Catholicism's other witness for infallibility, Divine Tradition, is likewise made to depend on infallibility. Catholics do not profess to accept all that might be classed as tradition. "Remember that the Tradition which we believe contains the word of God is Divine Tradition, not human." (Father Smith Instructs Jackson, p. 58.) How do we know which tradition is human and which is divine? The infallible Church tells us! "When the Church studies the ancient monuments of her faith she casts over the past the reflection of her living and present thought and by some sympathy of the truth to-day with that of yesterday she succeeds in recognizing through the obscurities and inaccuracies of ancient formulas the portions of traditional truth, even when they are mixed with error....Thus are explained both her respect for the writings of the Fathers of the Church and her supreme independence towards those writings; she judges them more than she is judged by them." (Catholic Encyclopedia, Vol. XV, p. 10.)

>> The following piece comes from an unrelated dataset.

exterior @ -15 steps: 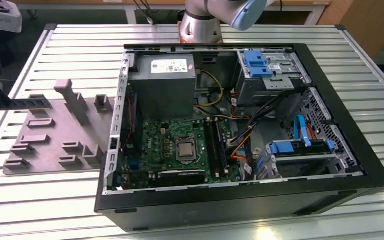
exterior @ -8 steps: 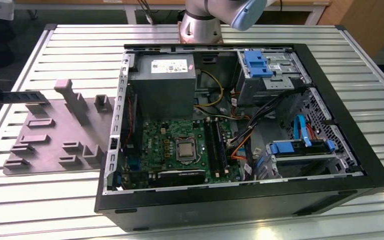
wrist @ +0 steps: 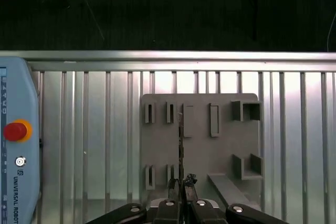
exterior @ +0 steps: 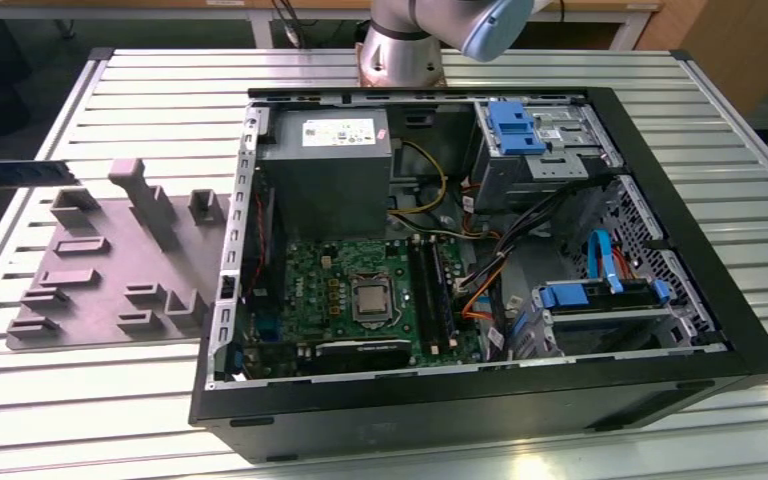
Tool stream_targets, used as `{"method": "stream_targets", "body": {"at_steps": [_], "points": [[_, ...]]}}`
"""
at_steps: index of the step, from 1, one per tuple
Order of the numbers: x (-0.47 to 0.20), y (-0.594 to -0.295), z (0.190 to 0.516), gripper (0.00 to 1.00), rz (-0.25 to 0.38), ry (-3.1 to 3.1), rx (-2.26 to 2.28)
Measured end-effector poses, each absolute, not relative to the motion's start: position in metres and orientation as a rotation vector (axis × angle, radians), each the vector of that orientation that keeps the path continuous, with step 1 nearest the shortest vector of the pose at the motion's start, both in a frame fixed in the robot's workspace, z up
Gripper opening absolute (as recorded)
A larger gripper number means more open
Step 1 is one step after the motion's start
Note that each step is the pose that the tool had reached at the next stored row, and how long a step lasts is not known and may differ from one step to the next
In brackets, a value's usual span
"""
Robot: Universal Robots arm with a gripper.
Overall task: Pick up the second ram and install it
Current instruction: 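Pick up the second ram and move it above second insertion slot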
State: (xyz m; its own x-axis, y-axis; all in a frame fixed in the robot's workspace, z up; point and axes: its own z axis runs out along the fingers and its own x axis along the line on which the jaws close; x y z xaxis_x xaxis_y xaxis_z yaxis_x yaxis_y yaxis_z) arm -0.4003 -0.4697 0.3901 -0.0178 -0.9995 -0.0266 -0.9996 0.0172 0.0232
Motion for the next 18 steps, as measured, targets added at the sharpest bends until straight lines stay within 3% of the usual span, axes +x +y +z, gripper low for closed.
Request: {"method": "stream_targets", "body": {"at_steps": [18], "points": [[-0.3934, -0.4696, 0.3953, 0.14, 0.055, 2.238, -2.200]]}}
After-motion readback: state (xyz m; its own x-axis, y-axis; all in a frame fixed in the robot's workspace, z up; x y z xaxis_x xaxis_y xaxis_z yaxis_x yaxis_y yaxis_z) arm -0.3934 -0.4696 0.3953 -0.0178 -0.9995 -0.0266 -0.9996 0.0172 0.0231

We must depend, according to Catholicism, on the infallible Church to judge which traditions are divine, and more than that, to tell us what they mean. "We can know the true meaning of the doctrines contained in the Bible and Divine Tradition from the Catholic Church, which has been authorized by Jesus Christ to explain His doctrines, and which is preserved from error in its teachings by the special assistance of the Holy Ghost." (A Catechism of Christian Doctrine, pp. 105-106.)

Circle Reasoning

Since Catholicism's only two witnesses in behalf of infallibility are made to depend on infallibility, the argument runs in a circle. It is as if a man should call two witnesses to testify in his behalf in court, then he announces that what they say is by his authority, no one can really understand what they say except he interpret it, and their testimony would be worthless without his standing behind it! Let a man call his own witnesses, tell them what to say, and tell the jury that he alone can really understand their testimony, and what couldn't he prove?

Conway attempts to answer the charge of circular reasoning when he says, "We allow the words of Christ and His apostles to speak for themselves, without appealing to the authority of the Church." (The Question Box, p. 80.) But just four pages earlier he told us, "The Bible itself is but a dead letter calling for a divine interpreter." How can a dead letter speak for itself? Catholics invariably meet themselves coming back when they undertake to prove their doctrine of infallibility. If the words of Christ and his apostles can speak for themselves, the Bible is not a dead letter. If it is a dead letter calling for a divine interpreter, it cannot speak for itself. Either position is fatal to Catholicism.

Conway further states, "When two independent witnesses confirm each other's evidence, the argument for the truthfulness of both is not circular, but cumulative." (Ibid., p. 81.) But Catholicism's witnesses are not independent! That is why we charge that the argument for papal infallibility runs in a circle. The moment they allow the Bible to stand as an independent witness they concede that it can speak for itself, and in that case it needs no interpreter.

Grand Assertion

The whole Catholic system rests on the doctrine of the infallibility of the Church. That basic doctrine is a bold, unfounded, unproved assertion. A system that stands on a false premise is a false system. We plead with Catholics to honestly investigate the ground on which they stand.